[What the exercise asks] Retype, word for word, each line between the lines holding "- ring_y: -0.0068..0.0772" and "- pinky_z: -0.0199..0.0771", inclusive, and leave the rest of the data alone.
%%
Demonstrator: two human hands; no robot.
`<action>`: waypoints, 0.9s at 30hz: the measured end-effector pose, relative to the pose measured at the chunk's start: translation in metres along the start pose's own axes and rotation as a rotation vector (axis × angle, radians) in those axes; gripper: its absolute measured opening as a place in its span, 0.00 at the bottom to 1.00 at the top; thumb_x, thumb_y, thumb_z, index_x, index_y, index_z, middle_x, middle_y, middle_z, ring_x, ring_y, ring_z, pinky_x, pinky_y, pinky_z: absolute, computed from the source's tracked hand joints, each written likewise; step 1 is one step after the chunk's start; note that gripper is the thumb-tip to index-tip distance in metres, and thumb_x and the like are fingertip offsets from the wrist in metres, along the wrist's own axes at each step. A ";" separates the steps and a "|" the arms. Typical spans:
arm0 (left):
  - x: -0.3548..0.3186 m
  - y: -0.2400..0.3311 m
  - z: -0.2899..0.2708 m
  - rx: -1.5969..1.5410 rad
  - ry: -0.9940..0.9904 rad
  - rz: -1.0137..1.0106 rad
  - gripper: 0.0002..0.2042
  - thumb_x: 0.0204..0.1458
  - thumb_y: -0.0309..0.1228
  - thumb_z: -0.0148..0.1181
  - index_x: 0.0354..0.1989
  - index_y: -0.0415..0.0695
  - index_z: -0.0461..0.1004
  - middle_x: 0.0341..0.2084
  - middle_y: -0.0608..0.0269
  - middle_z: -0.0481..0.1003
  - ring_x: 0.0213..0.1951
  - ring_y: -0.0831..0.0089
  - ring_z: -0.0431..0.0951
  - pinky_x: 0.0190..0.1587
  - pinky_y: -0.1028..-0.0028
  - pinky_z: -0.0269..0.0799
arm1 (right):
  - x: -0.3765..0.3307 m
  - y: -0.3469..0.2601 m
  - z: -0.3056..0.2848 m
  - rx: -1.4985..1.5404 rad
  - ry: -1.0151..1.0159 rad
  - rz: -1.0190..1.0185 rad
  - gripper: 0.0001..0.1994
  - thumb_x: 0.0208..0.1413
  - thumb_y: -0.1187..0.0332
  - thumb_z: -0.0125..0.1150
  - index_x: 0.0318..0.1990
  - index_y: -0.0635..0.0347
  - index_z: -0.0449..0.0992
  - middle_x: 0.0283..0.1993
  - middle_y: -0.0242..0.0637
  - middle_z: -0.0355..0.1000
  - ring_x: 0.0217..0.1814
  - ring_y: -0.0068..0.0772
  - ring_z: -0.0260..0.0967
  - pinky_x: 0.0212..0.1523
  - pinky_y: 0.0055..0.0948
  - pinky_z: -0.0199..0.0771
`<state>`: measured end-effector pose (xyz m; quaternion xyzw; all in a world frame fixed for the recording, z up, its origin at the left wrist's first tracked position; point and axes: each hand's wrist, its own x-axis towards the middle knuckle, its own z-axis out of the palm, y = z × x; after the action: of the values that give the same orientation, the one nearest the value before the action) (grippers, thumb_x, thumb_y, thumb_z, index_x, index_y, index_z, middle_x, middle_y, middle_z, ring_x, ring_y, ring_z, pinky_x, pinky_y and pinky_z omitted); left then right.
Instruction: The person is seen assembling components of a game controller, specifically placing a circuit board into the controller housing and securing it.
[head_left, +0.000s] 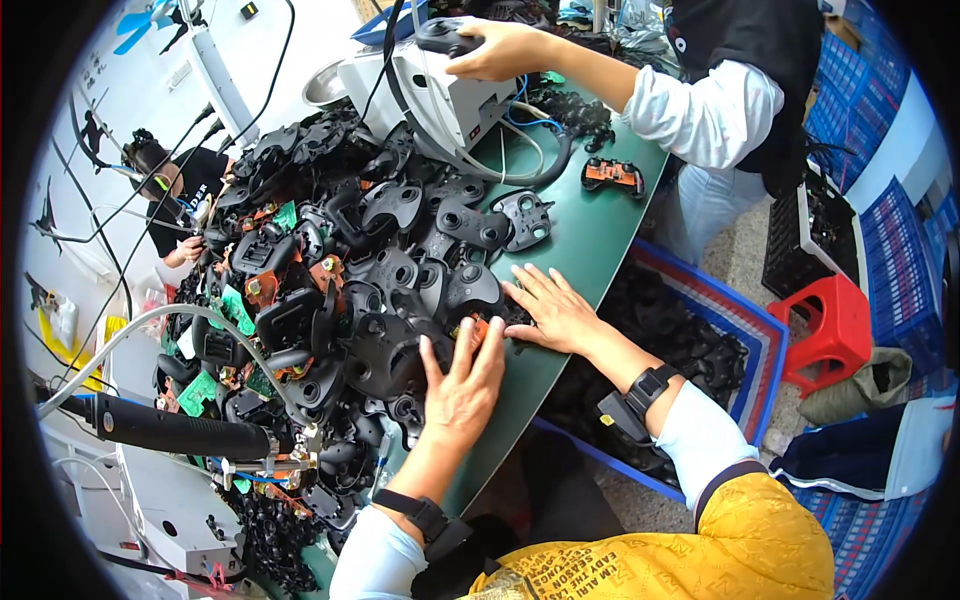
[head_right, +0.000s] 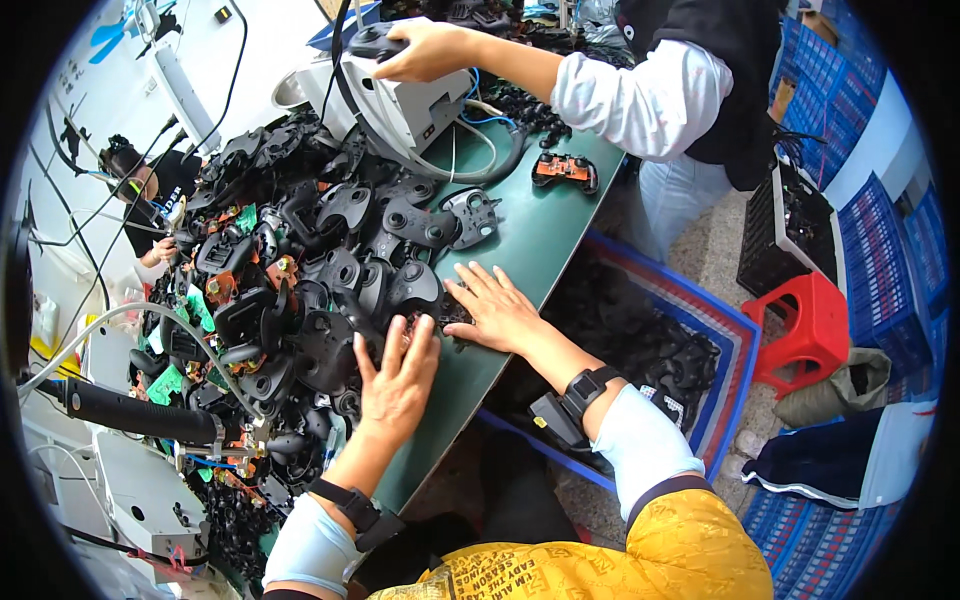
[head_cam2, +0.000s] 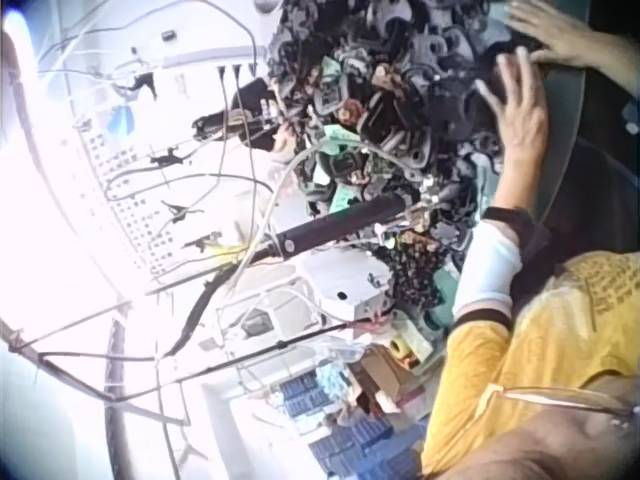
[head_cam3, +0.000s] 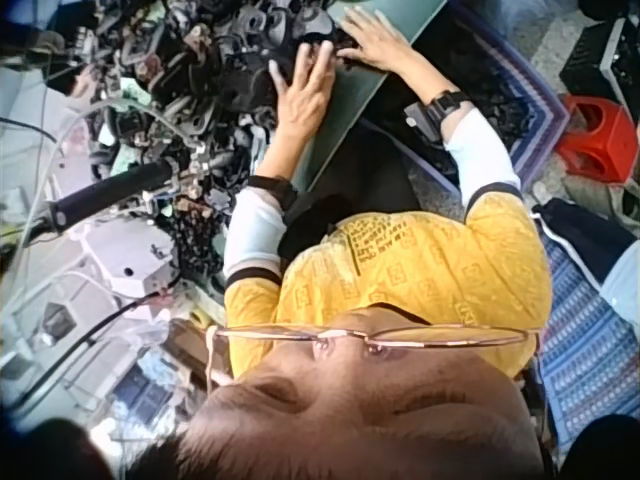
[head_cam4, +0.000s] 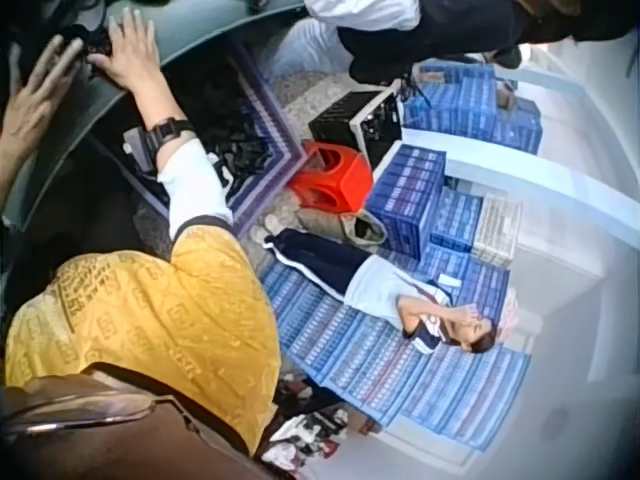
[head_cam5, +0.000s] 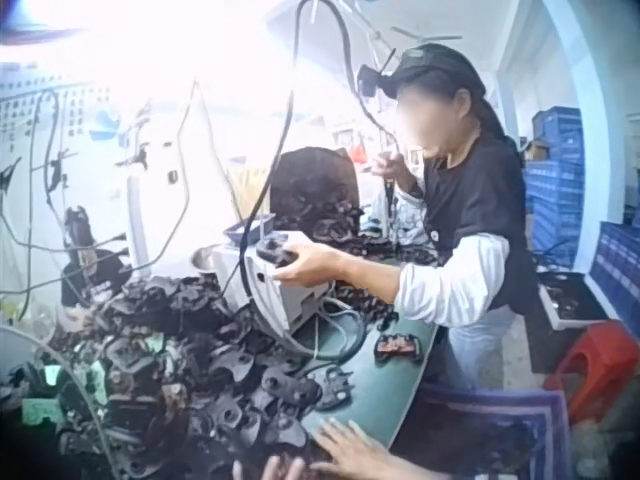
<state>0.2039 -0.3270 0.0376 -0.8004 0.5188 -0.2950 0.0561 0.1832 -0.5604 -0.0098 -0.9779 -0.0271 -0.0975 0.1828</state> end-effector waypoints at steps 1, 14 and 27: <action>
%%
[Solution below]
  - ring_y: -0.0068..0.0772
  - ring_z: -0.0260..0.0967
  - pinky_x: 0.0212..0.1523
  - pinky_y: 0.0055..0.0948
  - pinky_z: -0.0199..0.0771

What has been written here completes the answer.